* How to complete this task
At the line that holds "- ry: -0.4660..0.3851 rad", start repeating, and keep going exactly through the final line of the material; include both ends and skip the pictures.

----------------------------------------

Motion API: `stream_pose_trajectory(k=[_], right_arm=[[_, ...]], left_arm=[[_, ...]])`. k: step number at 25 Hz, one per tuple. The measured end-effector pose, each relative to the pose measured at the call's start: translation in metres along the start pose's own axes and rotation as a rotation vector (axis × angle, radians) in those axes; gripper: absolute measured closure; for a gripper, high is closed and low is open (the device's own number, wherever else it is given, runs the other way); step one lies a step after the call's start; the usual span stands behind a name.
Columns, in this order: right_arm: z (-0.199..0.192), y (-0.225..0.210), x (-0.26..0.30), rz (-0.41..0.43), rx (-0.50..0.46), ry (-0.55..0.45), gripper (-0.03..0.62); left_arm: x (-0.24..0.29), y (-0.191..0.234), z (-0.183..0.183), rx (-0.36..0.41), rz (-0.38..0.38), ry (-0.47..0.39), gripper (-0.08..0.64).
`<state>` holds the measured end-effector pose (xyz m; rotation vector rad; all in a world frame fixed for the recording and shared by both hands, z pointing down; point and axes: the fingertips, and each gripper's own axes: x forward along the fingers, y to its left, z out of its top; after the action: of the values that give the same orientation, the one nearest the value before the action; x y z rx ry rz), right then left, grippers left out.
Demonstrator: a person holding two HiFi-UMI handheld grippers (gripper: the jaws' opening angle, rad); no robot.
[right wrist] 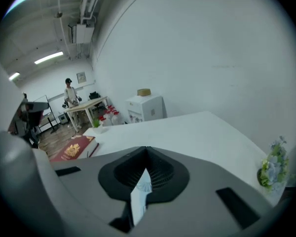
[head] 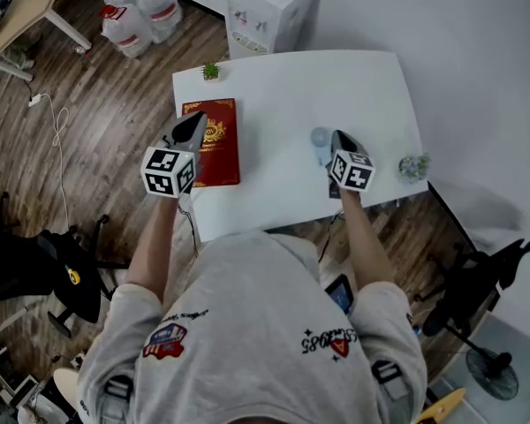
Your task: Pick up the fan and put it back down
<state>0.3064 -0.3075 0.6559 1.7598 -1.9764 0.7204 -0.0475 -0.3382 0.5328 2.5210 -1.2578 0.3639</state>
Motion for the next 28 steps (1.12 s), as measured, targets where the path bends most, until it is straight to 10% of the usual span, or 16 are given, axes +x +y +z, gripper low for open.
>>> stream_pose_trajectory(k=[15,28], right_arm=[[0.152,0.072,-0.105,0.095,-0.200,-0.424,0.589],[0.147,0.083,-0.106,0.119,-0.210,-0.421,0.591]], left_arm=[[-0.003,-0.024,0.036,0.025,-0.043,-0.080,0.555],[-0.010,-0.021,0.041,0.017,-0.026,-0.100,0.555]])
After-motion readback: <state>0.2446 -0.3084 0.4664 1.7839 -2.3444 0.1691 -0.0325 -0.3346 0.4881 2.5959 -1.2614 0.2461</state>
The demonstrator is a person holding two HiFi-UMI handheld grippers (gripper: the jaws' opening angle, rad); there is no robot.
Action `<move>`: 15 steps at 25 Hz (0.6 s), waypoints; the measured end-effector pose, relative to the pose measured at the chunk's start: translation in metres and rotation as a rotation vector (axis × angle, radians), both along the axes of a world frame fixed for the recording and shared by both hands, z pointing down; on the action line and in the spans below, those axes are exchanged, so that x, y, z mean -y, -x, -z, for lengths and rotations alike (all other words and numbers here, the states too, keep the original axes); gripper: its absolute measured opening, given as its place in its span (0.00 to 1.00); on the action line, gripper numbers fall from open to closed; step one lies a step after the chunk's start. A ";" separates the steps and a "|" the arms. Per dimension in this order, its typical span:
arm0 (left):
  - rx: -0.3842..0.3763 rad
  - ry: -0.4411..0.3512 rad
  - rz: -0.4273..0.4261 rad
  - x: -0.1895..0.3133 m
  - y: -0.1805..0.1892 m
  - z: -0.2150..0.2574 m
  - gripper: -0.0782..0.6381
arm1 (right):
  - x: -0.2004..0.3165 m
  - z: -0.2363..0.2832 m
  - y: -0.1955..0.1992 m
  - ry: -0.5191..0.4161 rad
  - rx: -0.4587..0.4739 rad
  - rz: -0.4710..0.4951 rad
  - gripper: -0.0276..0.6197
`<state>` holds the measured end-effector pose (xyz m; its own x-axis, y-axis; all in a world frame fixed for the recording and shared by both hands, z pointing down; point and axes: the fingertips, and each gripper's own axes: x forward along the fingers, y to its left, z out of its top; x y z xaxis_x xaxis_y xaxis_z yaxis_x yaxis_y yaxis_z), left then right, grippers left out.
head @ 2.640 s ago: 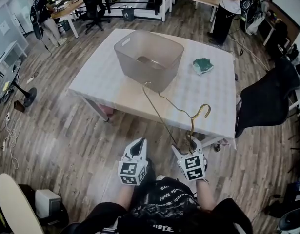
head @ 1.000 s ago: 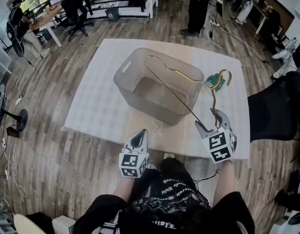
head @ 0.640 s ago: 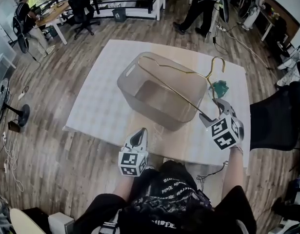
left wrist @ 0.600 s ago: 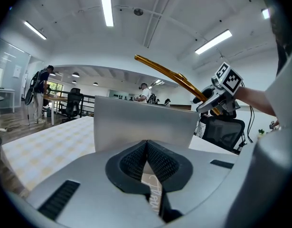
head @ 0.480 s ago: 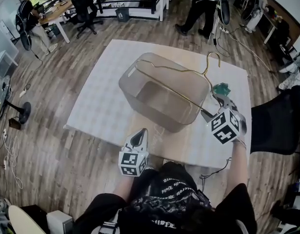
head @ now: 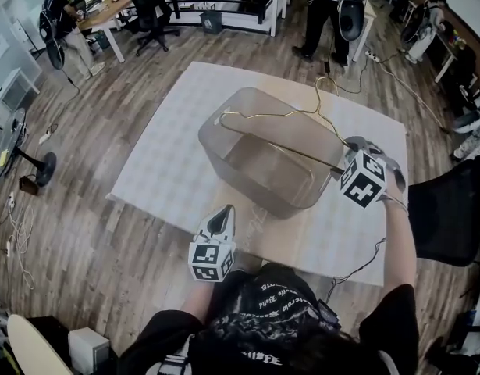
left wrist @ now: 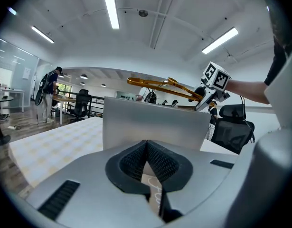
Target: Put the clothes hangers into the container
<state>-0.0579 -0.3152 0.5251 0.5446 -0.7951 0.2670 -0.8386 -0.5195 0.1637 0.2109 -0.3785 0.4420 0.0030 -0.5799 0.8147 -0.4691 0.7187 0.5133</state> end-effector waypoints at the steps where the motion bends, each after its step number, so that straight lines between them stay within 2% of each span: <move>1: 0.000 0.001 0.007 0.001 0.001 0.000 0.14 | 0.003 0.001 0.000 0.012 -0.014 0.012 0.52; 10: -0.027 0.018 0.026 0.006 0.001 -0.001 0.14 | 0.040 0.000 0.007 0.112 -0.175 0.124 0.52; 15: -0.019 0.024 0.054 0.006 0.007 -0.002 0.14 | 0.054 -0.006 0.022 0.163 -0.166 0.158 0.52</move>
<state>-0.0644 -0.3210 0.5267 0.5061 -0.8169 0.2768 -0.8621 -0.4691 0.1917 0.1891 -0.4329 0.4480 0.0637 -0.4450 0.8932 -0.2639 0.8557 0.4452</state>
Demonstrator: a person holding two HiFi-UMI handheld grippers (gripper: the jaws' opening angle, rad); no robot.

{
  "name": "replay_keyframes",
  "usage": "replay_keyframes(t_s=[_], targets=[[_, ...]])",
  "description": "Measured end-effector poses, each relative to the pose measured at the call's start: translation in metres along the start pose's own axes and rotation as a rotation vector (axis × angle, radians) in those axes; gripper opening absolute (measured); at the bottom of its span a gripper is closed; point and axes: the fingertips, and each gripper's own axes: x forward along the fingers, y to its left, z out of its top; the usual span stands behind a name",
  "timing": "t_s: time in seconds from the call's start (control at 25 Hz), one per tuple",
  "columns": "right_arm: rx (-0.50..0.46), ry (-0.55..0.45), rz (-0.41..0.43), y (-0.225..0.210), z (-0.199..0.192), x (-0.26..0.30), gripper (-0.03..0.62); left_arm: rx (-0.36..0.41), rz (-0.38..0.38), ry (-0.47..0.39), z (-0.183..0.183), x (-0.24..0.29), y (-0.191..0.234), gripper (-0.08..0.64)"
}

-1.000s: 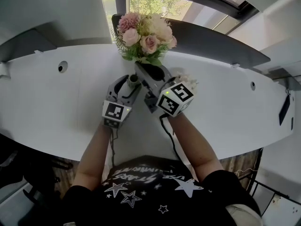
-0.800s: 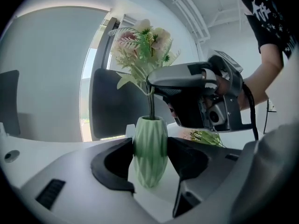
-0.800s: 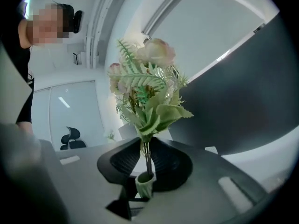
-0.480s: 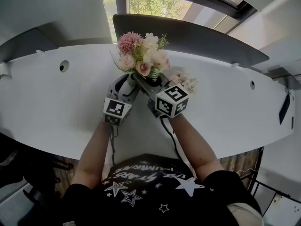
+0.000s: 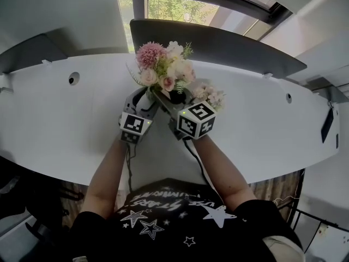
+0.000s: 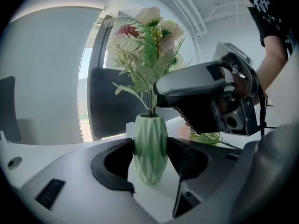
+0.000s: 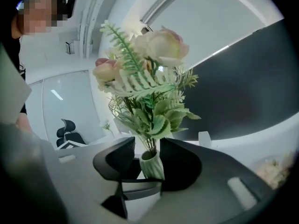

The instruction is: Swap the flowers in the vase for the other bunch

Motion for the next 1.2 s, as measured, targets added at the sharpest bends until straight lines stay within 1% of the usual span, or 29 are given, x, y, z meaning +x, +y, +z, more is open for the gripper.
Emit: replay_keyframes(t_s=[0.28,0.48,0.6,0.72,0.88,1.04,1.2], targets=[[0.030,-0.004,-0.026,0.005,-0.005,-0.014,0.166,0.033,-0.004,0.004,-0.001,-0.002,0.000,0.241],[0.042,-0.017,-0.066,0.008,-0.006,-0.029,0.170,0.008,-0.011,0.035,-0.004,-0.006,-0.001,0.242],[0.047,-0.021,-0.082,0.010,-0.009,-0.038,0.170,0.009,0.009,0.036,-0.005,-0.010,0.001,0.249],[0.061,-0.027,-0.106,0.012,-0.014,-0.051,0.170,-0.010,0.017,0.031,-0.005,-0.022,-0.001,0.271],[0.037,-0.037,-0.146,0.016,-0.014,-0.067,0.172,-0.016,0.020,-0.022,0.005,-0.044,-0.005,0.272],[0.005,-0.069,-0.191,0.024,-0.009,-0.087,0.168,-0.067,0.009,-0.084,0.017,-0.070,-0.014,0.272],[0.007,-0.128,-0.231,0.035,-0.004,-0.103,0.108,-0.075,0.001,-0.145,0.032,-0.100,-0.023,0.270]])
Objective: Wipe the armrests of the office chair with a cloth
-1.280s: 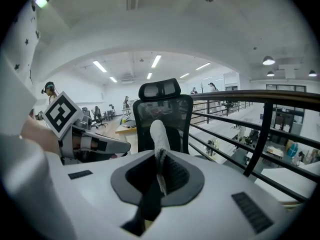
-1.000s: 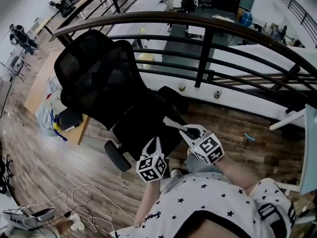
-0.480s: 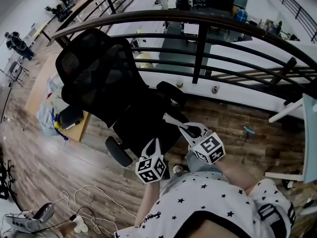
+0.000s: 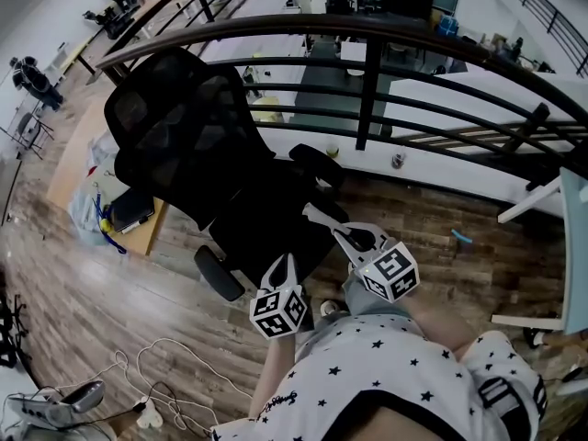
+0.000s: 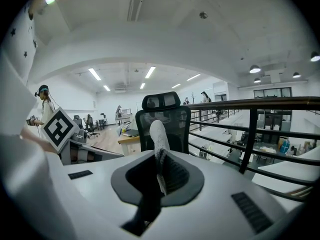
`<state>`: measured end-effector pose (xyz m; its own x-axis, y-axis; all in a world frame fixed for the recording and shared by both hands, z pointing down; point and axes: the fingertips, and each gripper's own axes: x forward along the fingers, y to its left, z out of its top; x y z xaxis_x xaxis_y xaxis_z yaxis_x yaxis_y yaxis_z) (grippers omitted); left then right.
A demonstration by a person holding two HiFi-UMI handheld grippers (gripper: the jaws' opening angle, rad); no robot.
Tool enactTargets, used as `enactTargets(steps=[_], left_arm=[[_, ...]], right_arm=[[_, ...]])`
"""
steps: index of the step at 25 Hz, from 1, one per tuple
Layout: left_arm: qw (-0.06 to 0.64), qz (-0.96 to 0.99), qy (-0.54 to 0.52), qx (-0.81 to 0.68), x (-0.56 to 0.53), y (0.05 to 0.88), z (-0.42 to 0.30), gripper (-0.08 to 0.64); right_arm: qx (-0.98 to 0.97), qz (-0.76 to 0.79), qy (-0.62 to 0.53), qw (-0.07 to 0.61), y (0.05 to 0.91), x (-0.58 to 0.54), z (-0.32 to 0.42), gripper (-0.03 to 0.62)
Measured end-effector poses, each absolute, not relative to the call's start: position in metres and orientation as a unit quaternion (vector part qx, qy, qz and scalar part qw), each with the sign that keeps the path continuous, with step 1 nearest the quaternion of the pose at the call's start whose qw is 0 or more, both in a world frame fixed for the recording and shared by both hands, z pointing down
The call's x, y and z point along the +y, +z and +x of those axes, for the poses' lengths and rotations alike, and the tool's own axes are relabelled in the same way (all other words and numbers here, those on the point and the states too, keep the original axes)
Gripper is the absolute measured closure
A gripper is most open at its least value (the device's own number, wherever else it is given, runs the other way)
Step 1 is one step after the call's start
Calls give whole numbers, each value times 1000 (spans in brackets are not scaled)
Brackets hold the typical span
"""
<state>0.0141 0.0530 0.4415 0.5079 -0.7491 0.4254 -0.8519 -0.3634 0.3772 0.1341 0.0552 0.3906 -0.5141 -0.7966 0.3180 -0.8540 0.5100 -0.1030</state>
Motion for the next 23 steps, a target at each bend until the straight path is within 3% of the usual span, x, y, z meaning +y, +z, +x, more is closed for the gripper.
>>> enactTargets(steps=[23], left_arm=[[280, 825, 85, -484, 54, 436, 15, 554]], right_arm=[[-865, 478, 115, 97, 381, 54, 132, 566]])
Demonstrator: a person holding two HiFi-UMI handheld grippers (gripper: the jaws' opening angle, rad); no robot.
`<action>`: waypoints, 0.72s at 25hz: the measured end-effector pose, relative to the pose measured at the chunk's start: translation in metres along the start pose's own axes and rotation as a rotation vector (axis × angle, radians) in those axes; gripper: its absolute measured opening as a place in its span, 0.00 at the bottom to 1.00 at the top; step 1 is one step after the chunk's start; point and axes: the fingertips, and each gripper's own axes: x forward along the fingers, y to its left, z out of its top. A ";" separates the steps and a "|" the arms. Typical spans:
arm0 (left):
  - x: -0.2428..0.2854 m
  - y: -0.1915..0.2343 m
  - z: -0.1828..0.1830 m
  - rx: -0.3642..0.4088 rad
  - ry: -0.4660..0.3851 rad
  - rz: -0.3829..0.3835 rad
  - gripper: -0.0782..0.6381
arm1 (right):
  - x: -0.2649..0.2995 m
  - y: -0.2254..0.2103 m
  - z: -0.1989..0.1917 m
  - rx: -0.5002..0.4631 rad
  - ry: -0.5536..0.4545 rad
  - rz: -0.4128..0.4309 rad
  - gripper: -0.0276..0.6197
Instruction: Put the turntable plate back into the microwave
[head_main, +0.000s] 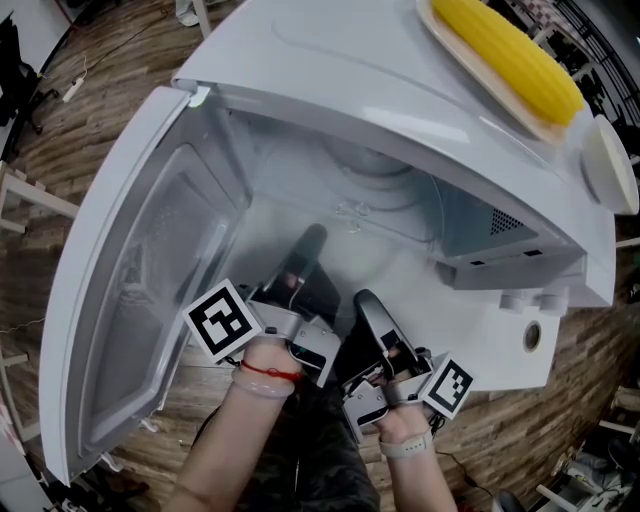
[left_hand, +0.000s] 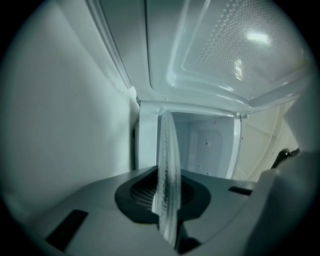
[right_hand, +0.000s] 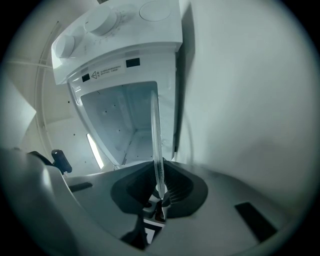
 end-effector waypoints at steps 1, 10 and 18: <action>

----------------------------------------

* Exercise answer
  - ry: -0.4660..0.3851 rad
  - rz: -0.3829..0.3835 rad
  - gripper: -0.0782..0.6381
arm1 (right):
  - x: -0.2649..0.2995 m
  - y: -0.2254..0.2103 m
  - z: -0.1989..0.1917 m
  - rx: -0.5002..0.4631 rad
  - ry: -0.5536..0.4545 rad
  - rz: -0.4128..0.4309 rad
  - gripper: -0.0276..0.6197
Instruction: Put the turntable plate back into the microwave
[head_main, +0.000s] 
[left_hand, +0.000s] 
[right_hand, +0.000s] 
 end-effector waypoints at steps 1, 10 and 18: <action>

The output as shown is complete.